# What the exercise asks:
Using the material below, return exactly the lines between the one holding "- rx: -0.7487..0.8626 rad" and the one holding "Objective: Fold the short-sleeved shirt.", inclusive, and no others.

# The records:
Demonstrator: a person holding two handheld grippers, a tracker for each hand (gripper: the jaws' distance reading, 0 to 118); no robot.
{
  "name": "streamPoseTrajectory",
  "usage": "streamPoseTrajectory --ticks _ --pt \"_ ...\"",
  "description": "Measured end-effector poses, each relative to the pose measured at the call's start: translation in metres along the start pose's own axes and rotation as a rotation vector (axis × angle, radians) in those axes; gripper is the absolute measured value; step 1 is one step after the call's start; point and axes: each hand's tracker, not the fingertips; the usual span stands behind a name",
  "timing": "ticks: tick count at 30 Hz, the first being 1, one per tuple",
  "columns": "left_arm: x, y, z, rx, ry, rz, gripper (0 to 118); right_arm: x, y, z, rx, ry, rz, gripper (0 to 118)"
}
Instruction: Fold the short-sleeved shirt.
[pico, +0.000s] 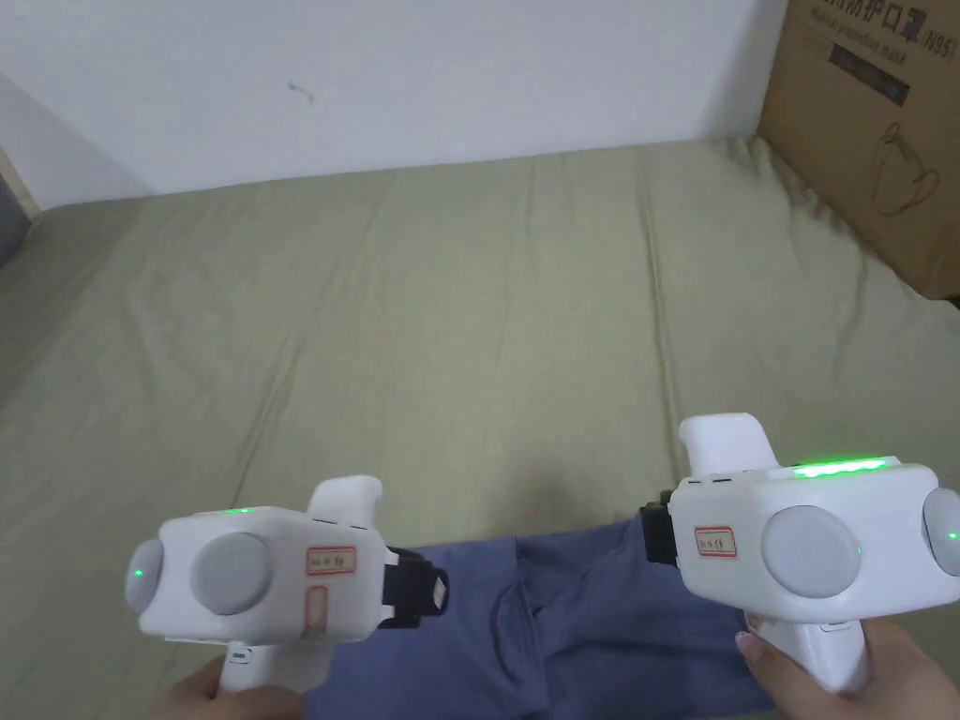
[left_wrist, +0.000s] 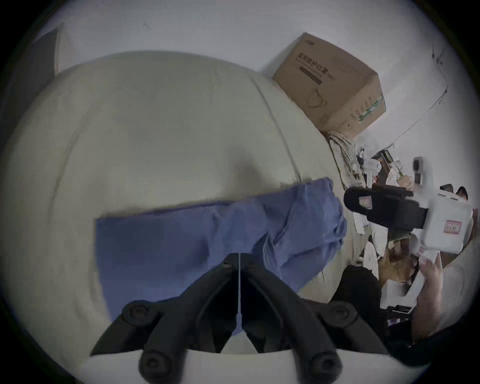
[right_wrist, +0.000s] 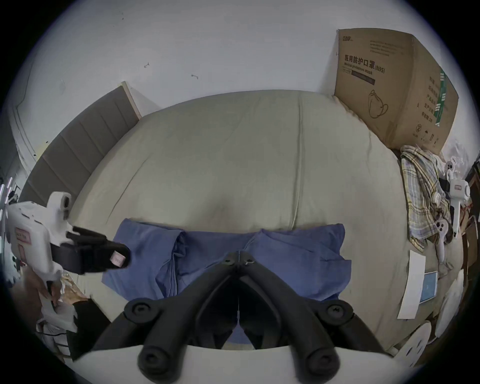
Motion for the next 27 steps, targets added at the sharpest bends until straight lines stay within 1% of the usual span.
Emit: streamPoseTrajectory --ticks 2,4,6,8,9,13,15,17,20,22,24,26,27 --pt "0.003 -0.002 -0.022 -0.048 -0.064 0.04 0 0.002 0.0 -0.001 -0.002 -0.003 -0.005 1" --pt "0.007 -0.003 -0.045 -0.078 -0.065 0.054 0 0.004 -0.001 -0.001 -0.005 -0.006 -0.005 1" --pt "0.008 -0.006 -0.065 -0.132 -0.099 0.067 0 0.006 -0.001 -0.002 -0.008 -0.012 -0.002 1" --pt "0.013 -0.01 -0.083 -0.186 -0.083 0.046 0 0.008 -0.001 -0.003 -0.01 -0.018 -0.002 1" --pt "0.015 -0.011 -0.086 -0.169 -0.087 0.04 0 0.009 -0.001 -0.003 -0.012 -0.019 -0.004 1" --pt "0.016 -0.011 -0.082 -0.154 -0.193 0.076 0 0.01 -0.001 -0.003 -0.012 -0.016 -0.015 1" --pt "0.012 -0.011 -0.066 -0.127 -0.233 0.088 0 0.01 -0.001 -0.002 -0.008 -0.015 -0.015 1" --pt "0.001 -0.01 -0.039 -0.051 -0.265 0.094 0 0.01 0.0 0.0 -0.003 -0.015 -0.011 1" --pt "-0.038 -0.011 0.013 0.055 -0.283 0.125 0 0.009 0.002 0.003 0.005 -0.013 -0.006 1" --pt "-0.074 -0.014 0.046 0.111 -0.299 0.177 0 0.009 0.003 0.003 0.009 -0.015 -0.003 1" --pt "-0.116 -0.021 0.068 0.131 -0.337 0.266 1 0.007 0.004 0.004 0.011 -0.017 -0.001 1" --pt "-0.145 -0.031 0.08 0.129 -0.371 0.372 7 0.006 0.004 0.004 0.011 -0.017 -0.001 1" --pt "-0.16 -0.037 0.082 0.133 -0.384 0.402 12 0.006 0.004 0.003 0.01 -0.016 -0.001 1"
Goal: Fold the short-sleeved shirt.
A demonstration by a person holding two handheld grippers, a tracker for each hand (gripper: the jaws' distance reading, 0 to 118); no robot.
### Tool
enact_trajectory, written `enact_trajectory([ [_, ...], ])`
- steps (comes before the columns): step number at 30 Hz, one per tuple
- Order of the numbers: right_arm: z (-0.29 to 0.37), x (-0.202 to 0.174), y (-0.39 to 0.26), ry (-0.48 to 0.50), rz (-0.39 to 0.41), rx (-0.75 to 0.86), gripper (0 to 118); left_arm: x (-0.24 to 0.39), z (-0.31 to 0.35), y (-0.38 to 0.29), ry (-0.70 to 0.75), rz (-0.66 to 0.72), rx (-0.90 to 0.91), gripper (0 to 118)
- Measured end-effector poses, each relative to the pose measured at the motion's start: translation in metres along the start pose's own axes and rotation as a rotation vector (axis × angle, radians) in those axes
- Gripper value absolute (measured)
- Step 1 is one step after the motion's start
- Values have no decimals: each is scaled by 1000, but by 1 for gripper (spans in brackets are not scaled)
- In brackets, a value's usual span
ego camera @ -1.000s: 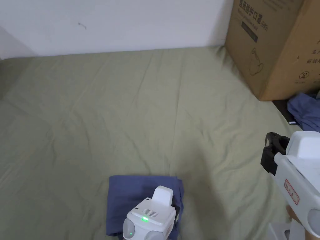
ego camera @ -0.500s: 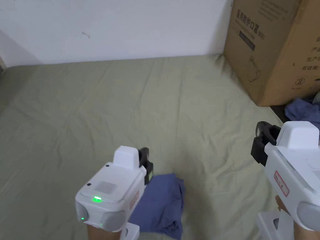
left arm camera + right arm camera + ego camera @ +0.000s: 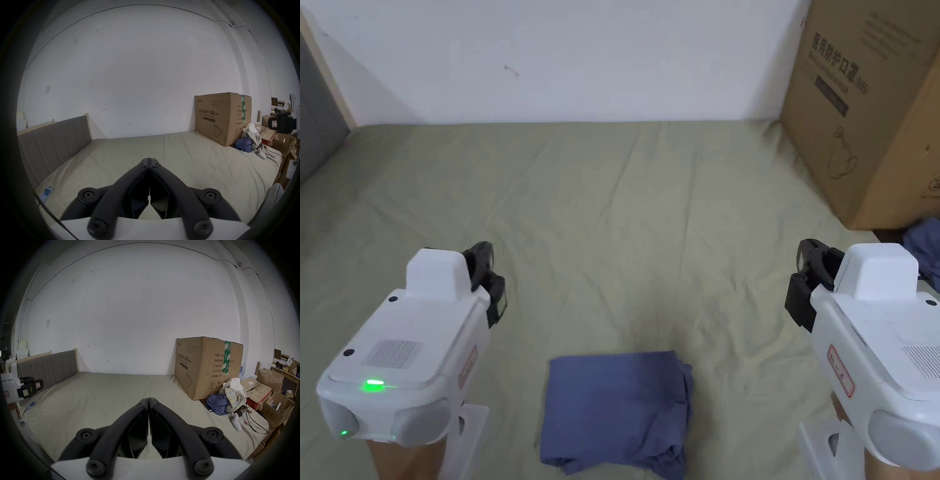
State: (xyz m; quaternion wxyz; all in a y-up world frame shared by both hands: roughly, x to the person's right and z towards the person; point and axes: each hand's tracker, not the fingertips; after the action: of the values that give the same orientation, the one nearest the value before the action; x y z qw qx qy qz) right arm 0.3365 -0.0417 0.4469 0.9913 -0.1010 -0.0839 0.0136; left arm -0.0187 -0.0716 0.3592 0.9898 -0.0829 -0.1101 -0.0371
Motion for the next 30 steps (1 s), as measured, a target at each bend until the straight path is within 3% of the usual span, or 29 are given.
enact_trajectory([
  [10, -35, -41, -30, 87, 18, -60, 0, -24, 11, -2, 27, 71, 6, 0],
  [22, -99, -117, -177, 199, 118, -447, 0, -37, 10, -12, 27, 86, -27, 0],
  [27, -107, -131, -224, 201, 134, -539, 0, -39, 3, -24, 13, 96, -79, 0],
  [30, -103, -129, -230, 193, 123, -507, 0, -39, -3, -33, -7, 127, -123, 0],
])
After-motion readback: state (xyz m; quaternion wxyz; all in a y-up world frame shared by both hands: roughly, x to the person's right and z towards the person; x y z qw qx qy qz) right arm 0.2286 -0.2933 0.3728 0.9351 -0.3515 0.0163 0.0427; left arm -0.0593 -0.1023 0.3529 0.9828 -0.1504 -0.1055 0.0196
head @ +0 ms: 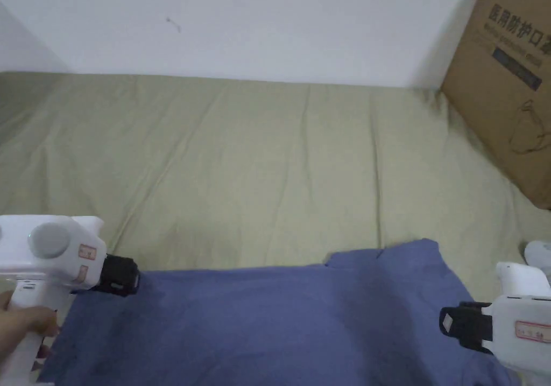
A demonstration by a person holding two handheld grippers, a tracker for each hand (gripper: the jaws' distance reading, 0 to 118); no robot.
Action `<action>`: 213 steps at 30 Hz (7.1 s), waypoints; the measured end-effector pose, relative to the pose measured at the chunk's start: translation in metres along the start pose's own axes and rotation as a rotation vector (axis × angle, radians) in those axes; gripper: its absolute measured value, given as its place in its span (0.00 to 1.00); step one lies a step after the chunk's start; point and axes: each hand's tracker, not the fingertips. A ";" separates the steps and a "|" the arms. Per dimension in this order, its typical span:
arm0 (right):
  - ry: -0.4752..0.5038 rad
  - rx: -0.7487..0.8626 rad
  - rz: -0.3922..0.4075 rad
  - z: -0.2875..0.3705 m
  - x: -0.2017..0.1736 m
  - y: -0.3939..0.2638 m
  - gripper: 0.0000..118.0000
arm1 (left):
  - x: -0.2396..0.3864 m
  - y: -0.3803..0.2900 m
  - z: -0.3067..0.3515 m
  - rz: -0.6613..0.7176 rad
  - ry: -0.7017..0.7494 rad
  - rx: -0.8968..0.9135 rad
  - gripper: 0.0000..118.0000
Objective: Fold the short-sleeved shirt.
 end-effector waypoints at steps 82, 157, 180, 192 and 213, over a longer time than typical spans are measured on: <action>-0.141 0.053 0.153 0.049 -0.102 -0.102 0.03 | 0.135 -0.209 0.151 -0.074 0.036 0.282 0.02; -0.072 0.034 0.123 0.061 -0.050 -0.074 0.03 | 0.168 -0.174 0.105 -0.044 -0.488 0.038 0.47; -0.087 0.044 0.149 0.058 -0.054 -0.074 0.03 | 0.194 -0.224 0.045 0.109 -0.810 -0.154 0.01; -0.095 0.041 0.157 0.059 -0.055 -0.068 0.03 | -0.018 -0.216 0.071 0.406 -0.886 0.034 1.00; -0.134 0.013 0.133 0.043 -0.055 -0.066 0.03 | 0.037 -0.224 0.013 0.449 -0.786 -0.139 0.10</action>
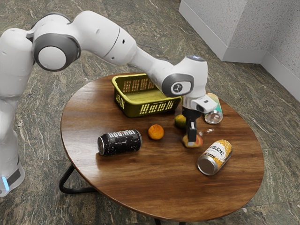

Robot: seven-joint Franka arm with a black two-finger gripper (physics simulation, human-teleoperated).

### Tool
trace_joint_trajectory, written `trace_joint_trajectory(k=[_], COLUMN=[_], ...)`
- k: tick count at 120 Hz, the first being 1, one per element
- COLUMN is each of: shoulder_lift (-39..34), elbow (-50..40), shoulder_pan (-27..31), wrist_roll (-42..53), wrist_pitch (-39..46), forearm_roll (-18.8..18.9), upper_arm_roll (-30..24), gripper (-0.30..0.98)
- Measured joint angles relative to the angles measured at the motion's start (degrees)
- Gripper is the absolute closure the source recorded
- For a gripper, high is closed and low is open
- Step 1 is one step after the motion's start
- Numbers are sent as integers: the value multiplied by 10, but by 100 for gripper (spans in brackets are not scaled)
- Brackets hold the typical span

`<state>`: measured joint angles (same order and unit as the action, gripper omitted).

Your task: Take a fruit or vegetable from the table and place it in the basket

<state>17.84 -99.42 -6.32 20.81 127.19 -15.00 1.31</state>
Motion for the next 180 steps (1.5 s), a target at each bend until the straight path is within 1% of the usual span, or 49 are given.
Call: trace_joint_trajectory(k=[20, 30, 41, 58, 74, 82, 87, 92, 99, 103, 109, 114, 130, 144, 166, 168, 173, 180], shoulder_lift=[0, 0, 2, 5, -4, -46, -91, -147, -224, -255, -278, -286, -273, -211, -159, -156, -151, -143], elbow=[0, 0, 0, -1, -1, -7, -29, -69, -135, -163, -185, -193, -195, -146, -105, -101, -96, -93], shoulder_pan=[0, -2, -2, -2, -2, -1, 3, 15, 42, 65, 105, 127, 165, 204, 239, 241, 246, 240], wrist_roll=[-15, -19, -20, -23, -28, -29, -31, -33, -37, -39, -43, -45, -47, -43, -32, -30, -27, -23], wrist_pitch=[2, 2, 1, 0, 0, 0, 0, 0, 0, 0, -1, -1, -2, -2, -2, -2, -2, -2], forearm_roll=[3, 2, -1, -6, -5, -4, -3, -3, -3, -3, -3, -3, -3, -3, -6, -6, -10, -21], upper_arm_roll=[0, 0, 0, 0, 0, 0, 0, 0, 0, 0, 0, 1, 1, 2, 9, 9, 10, 17], gripper=[46, 33, 28, 36, 37, 37, 37, 39, 40, 41, 40, 40, 40, 41, 42, 40, 30, 20])
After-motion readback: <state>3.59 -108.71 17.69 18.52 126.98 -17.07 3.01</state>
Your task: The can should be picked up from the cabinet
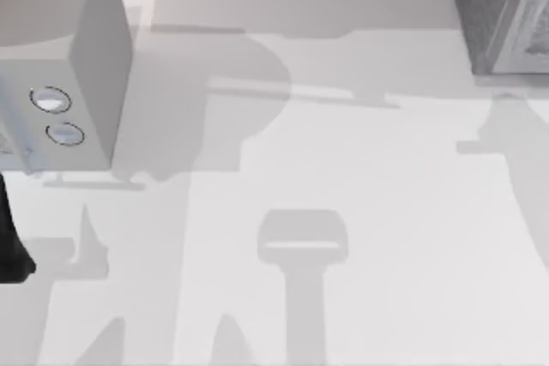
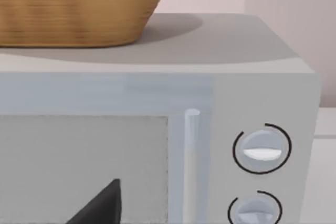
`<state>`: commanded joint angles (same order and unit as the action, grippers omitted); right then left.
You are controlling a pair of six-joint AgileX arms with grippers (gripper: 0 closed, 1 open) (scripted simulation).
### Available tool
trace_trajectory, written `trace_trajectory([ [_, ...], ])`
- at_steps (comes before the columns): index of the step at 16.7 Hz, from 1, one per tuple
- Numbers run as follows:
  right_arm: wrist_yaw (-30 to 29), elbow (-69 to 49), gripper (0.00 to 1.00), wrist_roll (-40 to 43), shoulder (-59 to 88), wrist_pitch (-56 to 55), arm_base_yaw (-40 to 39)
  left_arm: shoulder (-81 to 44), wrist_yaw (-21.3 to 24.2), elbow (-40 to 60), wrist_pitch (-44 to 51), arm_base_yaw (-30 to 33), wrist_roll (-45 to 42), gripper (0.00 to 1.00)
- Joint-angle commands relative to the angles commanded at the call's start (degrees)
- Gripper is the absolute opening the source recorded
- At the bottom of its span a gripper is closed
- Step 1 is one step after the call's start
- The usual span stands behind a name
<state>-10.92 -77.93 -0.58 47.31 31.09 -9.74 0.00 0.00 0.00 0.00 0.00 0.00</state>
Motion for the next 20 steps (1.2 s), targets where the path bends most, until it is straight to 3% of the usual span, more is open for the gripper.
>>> trace_trajectory([
  [12, 8.79, 62.89, 0.0, 0.47, -37.4, -24.55, 7.59, 0.0, 0.0, 0.0, 0.0, 0.0, 0.0, 1.0],
  [16, 10.5, 75.05, 0.0, 0.56, -45.29, -29.75, 9.29, 0.0, 0.0, 0.0, 0.0, 0.0, 0.0, 1.0],
  [20, 10.92, 77.93, 0.0, 0.58, -47.31, -31.08, 9.74, 0.0, 0.0, 0.0, 0.0, 0.0, 0.0, 1.0],
])
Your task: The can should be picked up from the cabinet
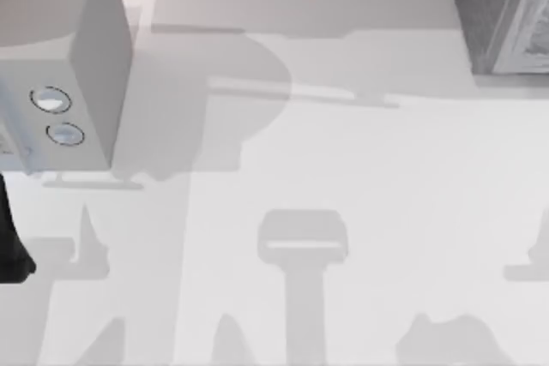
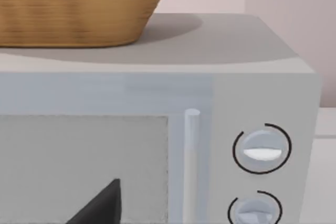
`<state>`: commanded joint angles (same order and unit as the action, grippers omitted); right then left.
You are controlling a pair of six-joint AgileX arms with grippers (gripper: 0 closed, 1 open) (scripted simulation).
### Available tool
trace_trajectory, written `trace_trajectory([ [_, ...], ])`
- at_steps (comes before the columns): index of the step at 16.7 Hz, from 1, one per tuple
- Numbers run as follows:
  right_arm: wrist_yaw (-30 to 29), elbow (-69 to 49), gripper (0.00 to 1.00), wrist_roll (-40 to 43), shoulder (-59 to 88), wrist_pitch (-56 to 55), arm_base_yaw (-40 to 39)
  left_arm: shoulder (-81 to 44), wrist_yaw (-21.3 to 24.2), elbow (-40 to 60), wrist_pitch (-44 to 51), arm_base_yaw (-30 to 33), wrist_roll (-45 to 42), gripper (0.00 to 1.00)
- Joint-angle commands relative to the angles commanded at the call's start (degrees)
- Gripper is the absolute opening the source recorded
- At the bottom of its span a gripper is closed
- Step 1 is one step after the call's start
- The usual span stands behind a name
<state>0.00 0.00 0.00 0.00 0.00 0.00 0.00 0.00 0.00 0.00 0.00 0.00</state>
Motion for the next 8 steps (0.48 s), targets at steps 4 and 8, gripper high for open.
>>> trace_trajectory([
  [4, -0.01, 0.08, 0.0, -0.09, 0.32, 0.13, -0.18, 0.0, 0.0, 0.0, 0.0, 0.0, 0.0, 1.0],
  [8, 3.07, -2.48, 0.0, -0.69, 6.0, -4.07, 0.73, 0.0, 0.0, 0.0, 0.0, 0.0, 0.0, 1.0],
])
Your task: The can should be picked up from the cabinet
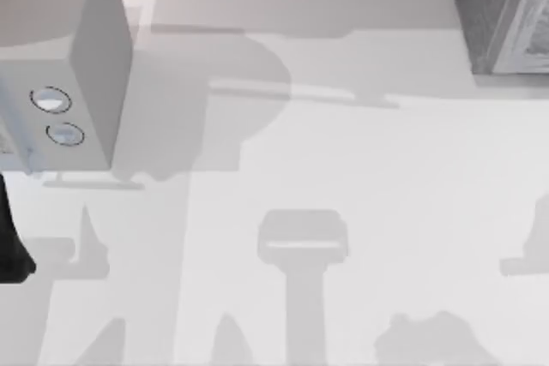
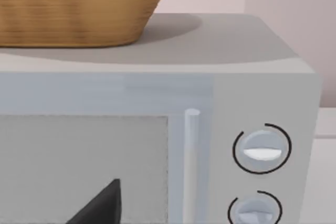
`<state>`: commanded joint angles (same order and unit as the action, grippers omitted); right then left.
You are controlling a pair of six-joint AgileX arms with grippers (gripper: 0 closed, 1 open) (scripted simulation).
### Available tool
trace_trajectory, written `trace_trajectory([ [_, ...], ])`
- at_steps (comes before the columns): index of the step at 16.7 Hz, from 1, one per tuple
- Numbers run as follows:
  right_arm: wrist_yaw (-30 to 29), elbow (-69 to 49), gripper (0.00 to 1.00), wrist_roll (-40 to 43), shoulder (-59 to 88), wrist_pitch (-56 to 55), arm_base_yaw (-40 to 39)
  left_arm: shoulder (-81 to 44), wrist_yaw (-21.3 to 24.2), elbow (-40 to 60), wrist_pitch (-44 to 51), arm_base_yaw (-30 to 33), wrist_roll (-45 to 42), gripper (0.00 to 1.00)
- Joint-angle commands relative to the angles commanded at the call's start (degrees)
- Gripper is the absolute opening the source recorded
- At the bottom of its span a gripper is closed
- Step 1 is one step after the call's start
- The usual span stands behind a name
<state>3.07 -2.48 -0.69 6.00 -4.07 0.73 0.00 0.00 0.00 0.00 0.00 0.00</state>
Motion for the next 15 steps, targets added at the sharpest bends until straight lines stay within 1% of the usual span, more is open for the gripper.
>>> trace_trajectory([
  [3, 5.37, -3.8, 0.0, -1.05, 10.19, -6.79, 1.43, 0.0, 0.0, 0.0, 0.0, 0.0, 0.0, 1.0],
  [6, 12.75, -8.66, 0.0, -2.32, 24.21, -15.68, 3.38, 0.0, 0.0, 0.0, 0.0, 0.0, 0.0, 1.0],
  [15, 39.91, -28.31, 0.0, -3.72, 75.17, -49.61, 13.02, 0.0, 0.0, 0.0, 0.0, 0.0, 0.0, 1.0],
])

# Exercise response:
  - rx: -0.7487..0.8626 rad
  - rz: -0.3922..0.4075 rad
  - z: -0.2875..0.3705 m
  - x: -0.2017..0.1736 m
  - y: -0.3939..0.2638 m
  - gripper: 0.0000..118.0000
arm1 (left):
  - x: -0.2396..0.3864 m
  - y: -0.3803..0.2900 m
  - z: -0.3067..0.3515 m
  - rz: -0.6613..0.7176 rad
  - ry: -0.7017..0.7494 rad
  - rx: -0.8968..0.9135 rad
  - gripper: 0.0000..118.0000
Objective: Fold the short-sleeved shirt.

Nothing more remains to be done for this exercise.